American sculptor (1882–1935)

Gaston Lachaise (March 19, 1882 – October 18, 1935) was a French-born sculptor, active in America in the early 20th century. A native of Paris, he is most noted for his robust female nudes such as his heroic Standing Woman. Gaston Lachaise was taught the fundamentals of European sculpture while living in France. While still a student, he met and fell in love with an older American woman, Isabel Dutaud Nagle, then followed her after she returned to America. There, he became profoundly impressed by the great vitality and promise of his adopted country. Those life-altering experiences clarified his artistic vision and inspired him to define the female nude in a new and powerful manner. His drawings, typically made as ends in themselves, also exemplify his remarkably new treatment of the female body.

==Early life and education==
Born in Paris, Lachaise was the son of Marie Barré (1856–1940) and Jean Lachaise (1848–1901), a cabinetmaker who designed furniture for the private apartment of Gustave Eiffel in the Eiffel Tower, among other commissions. At age 13 he entered a craft school, the École Municipale Bernard Palissy, where he was trained in the decorative arts, and from 1898 to 1904 he studied sculpture at the École des Beaux-Arts under Gabriel-Jules Thomas. He began his artistic career as a modeler for the French Art Nouveau designer René Lalique.

==Move to America==
Around 1902 or 1903 he met and fell in love with Isabel Dutaud Nagle (1872–1957), a married American woman of French Canadian descent (she eventually divorced her husband and married Lachaise). When she returned to her home near Boston in 1904, Lachaise vowed to follow her. After briefly working as a modeler for the master jewelry and glass designer René Lalique in order to pay for his passage, he arrived in America in 1906, never to return to his native land. For the next fifteen years he earned a living as a sculptor's assistant. At first, in Boston and Quincy, Massachusetts, he worked for H. H. Kitson, an academic sculptor who was chiefly producing military monuments. In 1912 Lachaise moved to New York City to help Kitson in his studio at 7 MacDougal Alley. Soon after that, he went to work for the sculptor Paul Manship, while also creating his own art. His employment with Paul Manship lasted until late 1920 or early 1921. (Later examples of the work of both sculptors can be seen at Rockefeller Center.)

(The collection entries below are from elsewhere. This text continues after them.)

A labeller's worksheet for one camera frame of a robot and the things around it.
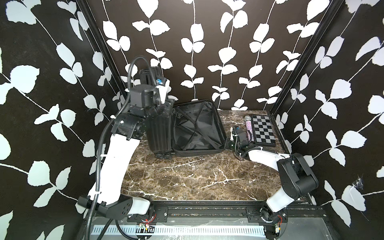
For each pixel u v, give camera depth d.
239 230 0.70
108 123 0.42
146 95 0.44
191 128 1.05
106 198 0.37
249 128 1.07
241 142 0.73
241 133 0.72
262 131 1.06
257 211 0.75
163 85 0.51
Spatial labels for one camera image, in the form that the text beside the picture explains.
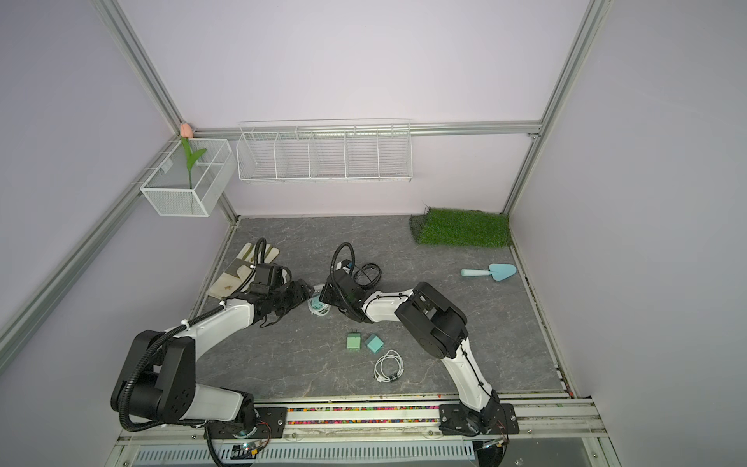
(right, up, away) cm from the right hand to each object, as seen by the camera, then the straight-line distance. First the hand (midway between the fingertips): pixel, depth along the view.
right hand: (317, 289), depth 94 cm
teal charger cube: (0, -4, -2) cm, 5 cm away
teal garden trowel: (+62, +5, +8) cm, 63 cm away
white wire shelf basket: (0, +49, +11) cm, 50 cm away
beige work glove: (-29, +3, +8) cm, 30 cm away
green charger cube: (+13, -14, -8) cm, 21 cm away
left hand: (-3, -1, -3) cm, 4 cm away
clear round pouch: (0, -7, -1) cm, 7 cm away
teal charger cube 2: (+19, -15, -9) cm, 26 cm away
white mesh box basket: (-43, +32, -8) cm, 54 cm away

Lachaise rented many studios in Greenwich Village, namely 45 Washington Square South (1912–1913/1914, razed), 10 West 14th Street (1917–1919/1921, still standing), 461 6th Avenue (1921–1923, still standing), 20 West 8th Street (1924–1926, razed), 55 West 8th Street (1927–1933, still standing), and 42 Washington Mews (1933–shortly before his death, still standing). Lachaise's wife bought an old house and nearby studio in Georgetown, Maine, in 1922 and 1923, and the couple restored the buildings for use as their country home and a sculpture studio. Marsden Hartley was an occasional visitor.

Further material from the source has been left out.